Member of the Queensland Legislative Council
- In office 10 July 1915 – 27 July 1920 Life councillorship

Member of the Queensland Legislative Assembly for Gregory
- In office 25 March 1899 – 10 July 1915
- Preceded by: William Corfield
- Succeeded by: George Pollock

Personal details
- Born: William Hamilton 3 August 1858 Little Scotland, Geelong, Colony of Victoria
- Died: 27 July 1920 (aged 61) Brisbane, Queensland, Australia
- Resting place: Toowong Cemetery
- Party: Labor
- Spouse: Mary Ann Mitchell ​(m. 1896)​
- Occupation: Shearer; Unionist; Politician;

= William Hamilton (Australian politician) =

Australian politician

William Hamilton (3 August 1858 – 27 July 1920) was a shearer, trade union official, and member of both the Queensland Legislative Council and Queensland Legislative Assembly.

==Early life==
Hamilton was born in August 1858 at Geelong, Victoria, to George Hamilton, miner, and his wife Mary Ann (née Richardson). Educated at Heathcote, he began his working career there on the McIvor Creek goldfields before moving to New South Wales in 1875 and then on to Queensland in 1882 where he commenced work as a shearer. In 1885, his work as a miner took him to Croydon in Queensland, the Kimberley region in Western Australia, and Broken Hill, New South Wales before returning to Queensland in 1885 to once again take up shearing.

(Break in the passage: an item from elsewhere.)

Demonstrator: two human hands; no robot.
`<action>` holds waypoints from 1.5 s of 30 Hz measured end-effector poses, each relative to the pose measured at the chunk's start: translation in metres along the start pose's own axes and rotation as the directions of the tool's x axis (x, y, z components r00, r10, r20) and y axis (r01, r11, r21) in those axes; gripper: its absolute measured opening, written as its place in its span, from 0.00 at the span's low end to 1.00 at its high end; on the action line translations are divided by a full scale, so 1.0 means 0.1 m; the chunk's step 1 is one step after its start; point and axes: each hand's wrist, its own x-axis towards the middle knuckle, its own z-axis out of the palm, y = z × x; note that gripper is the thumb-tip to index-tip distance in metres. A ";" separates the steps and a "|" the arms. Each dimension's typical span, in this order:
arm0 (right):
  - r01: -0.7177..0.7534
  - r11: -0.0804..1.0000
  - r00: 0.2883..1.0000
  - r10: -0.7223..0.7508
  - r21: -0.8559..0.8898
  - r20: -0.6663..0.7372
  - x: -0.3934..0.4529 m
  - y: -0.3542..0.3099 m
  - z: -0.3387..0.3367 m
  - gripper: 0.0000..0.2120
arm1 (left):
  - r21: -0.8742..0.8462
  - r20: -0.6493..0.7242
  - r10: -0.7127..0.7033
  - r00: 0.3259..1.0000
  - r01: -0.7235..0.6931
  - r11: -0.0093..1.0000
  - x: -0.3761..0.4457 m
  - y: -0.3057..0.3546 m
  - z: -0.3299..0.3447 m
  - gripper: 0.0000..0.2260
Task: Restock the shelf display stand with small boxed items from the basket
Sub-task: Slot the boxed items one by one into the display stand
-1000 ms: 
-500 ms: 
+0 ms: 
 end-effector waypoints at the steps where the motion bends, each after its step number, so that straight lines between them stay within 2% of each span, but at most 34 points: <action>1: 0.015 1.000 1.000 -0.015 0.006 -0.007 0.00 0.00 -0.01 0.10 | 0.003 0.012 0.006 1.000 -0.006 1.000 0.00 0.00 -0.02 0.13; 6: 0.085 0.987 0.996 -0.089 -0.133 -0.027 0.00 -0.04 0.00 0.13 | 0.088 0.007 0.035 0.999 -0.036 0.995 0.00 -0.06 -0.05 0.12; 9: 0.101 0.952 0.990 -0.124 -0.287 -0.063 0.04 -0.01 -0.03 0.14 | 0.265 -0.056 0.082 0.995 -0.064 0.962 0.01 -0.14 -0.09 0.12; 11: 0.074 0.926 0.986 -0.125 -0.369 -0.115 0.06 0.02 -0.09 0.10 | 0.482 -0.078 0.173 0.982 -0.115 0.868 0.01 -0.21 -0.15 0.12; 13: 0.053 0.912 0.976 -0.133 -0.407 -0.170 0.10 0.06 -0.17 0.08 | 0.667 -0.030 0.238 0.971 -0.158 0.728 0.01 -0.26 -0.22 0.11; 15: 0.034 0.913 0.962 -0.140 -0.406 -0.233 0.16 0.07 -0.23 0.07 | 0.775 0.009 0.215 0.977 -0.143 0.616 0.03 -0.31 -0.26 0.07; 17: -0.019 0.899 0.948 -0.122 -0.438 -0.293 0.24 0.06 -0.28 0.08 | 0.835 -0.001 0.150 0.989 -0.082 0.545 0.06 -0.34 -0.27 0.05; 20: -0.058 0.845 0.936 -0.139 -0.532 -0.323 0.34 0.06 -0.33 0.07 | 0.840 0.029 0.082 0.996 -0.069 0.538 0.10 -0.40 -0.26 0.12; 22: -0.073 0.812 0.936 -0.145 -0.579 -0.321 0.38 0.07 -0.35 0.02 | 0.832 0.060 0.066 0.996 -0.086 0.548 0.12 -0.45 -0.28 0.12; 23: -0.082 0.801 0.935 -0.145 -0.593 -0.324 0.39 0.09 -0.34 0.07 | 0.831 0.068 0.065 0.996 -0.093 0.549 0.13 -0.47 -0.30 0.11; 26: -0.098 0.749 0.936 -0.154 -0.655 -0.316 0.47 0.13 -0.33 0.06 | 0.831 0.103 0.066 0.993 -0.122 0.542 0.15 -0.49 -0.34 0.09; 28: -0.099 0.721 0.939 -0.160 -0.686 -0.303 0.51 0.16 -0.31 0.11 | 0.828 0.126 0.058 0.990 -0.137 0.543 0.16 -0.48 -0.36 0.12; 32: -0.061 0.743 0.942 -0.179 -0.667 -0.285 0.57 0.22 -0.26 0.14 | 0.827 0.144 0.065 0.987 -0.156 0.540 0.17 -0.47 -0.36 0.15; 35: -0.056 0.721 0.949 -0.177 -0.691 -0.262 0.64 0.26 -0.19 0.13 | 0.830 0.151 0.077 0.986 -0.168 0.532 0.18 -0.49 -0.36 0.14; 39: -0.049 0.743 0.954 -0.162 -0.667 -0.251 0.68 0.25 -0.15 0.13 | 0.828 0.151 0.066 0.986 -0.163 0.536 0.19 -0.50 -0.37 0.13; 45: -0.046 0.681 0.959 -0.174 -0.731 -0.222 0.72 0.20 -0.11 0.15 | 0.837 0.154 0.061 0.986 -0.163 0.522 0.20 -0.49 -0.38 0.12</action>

Taking part in the 1891 shearer's strike, Hamilton led a group of strikers in Clermont. On 7 March the strikers jostled and abused members of the Pastoralists' Association and threw rocks at the accompanying police. While Hamilton himself had called on his men to show restraint, he was charged with criminal conspiracy and sentenced to three years imprisonment, which was served at the St Helena Penal Settlement. When his release was first proposed, Hamilton exclaimed "I will see you in Hell before I'll scab on my mates", and went on to serve the full term.

==Political career==
At the 1899 election, Hamilton, representing the Labour Party, contested the seat of Gregory and defeated the Ministerialist candidate. He went on to serve Gregory for sixteen years before resigning his seat on 10 July 1915. On that same day Hamilton was appointed by the Ryan Ministry to the Legislative Council, remaining there until his death some five years later.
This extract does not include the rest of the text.